→ EXERCISE
Could you filter the records below down to the lines that include the word "vertex"?

→ INPUT FOR THIS TASK
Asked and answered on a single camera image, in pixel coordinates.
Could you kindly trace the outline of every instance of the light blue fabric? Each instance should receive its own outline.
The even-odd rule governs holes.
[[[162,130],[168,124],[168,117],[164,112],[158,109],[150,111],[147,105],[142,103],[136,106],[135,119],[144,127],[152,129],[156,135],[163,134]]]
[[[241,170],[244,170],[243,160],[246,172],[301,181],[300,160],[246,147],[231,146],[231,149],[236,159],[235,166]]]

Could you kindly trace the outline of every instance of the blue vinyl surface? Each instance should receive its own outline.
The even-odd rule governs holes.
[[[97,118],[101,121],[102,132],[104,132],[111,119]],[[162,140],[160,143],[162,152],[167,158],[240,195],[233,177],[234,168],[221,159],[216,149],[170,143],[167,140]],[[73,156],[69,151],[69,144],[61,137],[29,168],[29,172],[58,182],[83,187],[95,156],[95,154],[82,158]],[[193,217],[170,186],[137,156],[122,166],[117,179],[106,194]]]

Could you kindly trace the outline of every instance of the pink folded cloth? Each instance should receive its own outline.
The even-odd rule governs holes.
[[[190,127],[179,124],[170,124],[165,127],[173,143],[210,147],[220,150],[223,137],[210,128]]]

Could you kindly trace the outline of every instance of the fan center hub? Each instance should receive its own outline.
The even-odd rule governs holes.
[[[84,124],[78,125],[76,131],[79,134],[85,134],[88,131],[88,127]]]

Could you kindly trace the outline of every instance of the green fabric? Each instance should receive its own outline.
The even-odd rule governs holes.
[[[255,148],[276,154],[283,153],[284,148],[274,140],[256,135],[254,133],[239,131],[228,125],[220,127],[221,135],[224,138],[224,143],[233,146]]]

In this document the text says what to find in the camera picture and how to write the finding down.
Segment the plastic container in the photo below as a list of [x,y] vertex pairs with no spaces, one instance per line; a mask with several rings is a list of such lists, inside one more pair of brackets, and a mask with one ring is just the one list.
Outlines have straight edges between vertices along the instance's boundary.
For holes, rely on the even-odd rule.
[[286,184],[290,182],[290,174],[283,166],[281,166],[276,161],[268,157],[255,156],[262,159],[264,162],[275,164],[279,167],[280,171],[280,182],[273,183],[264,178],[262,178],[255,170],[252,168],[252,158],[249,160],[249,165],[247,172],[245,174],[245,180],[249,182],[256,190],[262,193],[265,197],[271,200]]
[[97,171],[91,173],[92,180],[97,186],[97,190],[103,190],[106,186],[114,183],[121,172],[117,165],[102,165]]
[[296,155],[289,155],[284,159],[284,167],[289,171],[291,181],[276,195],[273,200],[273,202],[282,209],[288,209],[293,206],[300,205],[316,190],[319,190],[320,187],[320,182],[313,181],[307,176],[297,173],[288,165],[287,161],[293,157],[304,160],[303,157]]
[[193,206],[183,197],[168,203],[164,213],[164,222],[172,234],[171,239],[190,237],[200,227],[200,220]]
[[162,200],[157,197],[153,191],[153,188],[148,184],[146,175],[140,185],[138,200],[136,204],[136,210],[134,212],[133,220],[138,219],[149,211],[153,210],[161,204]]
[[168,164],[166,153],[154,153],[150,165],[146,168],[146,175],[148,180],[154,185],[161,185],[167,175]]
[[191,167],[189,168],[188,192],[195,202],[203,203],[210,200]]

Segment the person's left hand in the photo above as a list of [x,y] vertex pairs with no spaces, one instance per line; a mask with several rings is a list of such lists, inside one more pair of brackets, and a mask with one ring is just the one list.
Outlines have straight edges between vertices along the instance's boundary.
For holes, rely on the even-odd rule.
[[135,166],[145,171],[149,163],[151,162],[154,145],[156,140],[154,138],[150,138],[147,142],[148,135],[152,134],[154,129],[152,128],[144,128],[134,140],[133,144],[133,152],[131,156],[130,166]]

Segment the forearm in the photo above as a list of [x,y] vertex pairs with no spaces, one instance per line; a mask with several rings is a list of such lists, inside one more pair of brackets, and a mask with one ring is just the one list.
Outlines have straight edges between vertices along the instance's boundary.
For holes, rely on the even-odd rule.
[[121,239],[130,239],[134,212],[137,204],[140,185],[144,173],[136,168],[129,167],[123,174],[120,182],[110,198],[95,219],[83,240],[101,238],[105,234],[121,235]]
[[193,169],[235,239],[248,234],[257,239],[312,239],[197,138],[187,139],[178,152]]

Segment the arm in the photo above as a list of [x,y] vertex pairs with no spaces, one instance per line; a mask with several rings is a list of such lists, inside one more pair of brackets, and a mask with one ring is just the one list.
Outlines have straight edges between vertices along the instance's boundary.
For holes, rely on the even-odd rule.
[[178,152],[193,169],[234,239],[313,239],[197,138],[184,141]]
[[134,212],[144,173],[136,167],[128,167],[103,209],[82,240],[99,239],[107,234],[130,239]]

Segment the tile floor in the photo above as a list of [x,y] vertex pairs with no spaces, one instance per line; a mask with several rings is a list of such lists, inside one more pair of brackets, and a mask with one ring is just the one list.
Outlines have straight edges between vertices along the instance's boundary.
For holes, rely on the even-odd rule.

→ RESPONSE AREA
Segment the plastic container in the photo below as a list of [x,y] vertex pairs with no spaces, one instance per line; a mask with several rings is a list of such lists, inside one more pair of brackets, and a mask with one ring is just the one list.
Segment the person's left hand in the photo above as a list of [x,y] vertex pairs with no spaces, one instance per line; a mask with several rings is a list of such lists, inside one more pair of brackets, and a mask with one ring is just the one list.
Segment the forearm in the photo above as a list of [x,y] vertex pairs with no spaces, one instance per line; a mask with several rings is a list of such lists, inside one more pair of brackets, and a mask with one ring is just the one list.
Segment the arm in the photo above as a list of [x,y] vertex pairs with no spaces, one instance per line; a mask with several rings is a list of such lists, inside one more pair of brackets, and a mask with one ring is just the one list.
Segment the tile floor in the photo above as a list of [x,y] vertex pairs with no spaces, one instance per line; a mask with several rings is a list of such lists, inside one more pair of brackets, and a mask with one ring is just the one list.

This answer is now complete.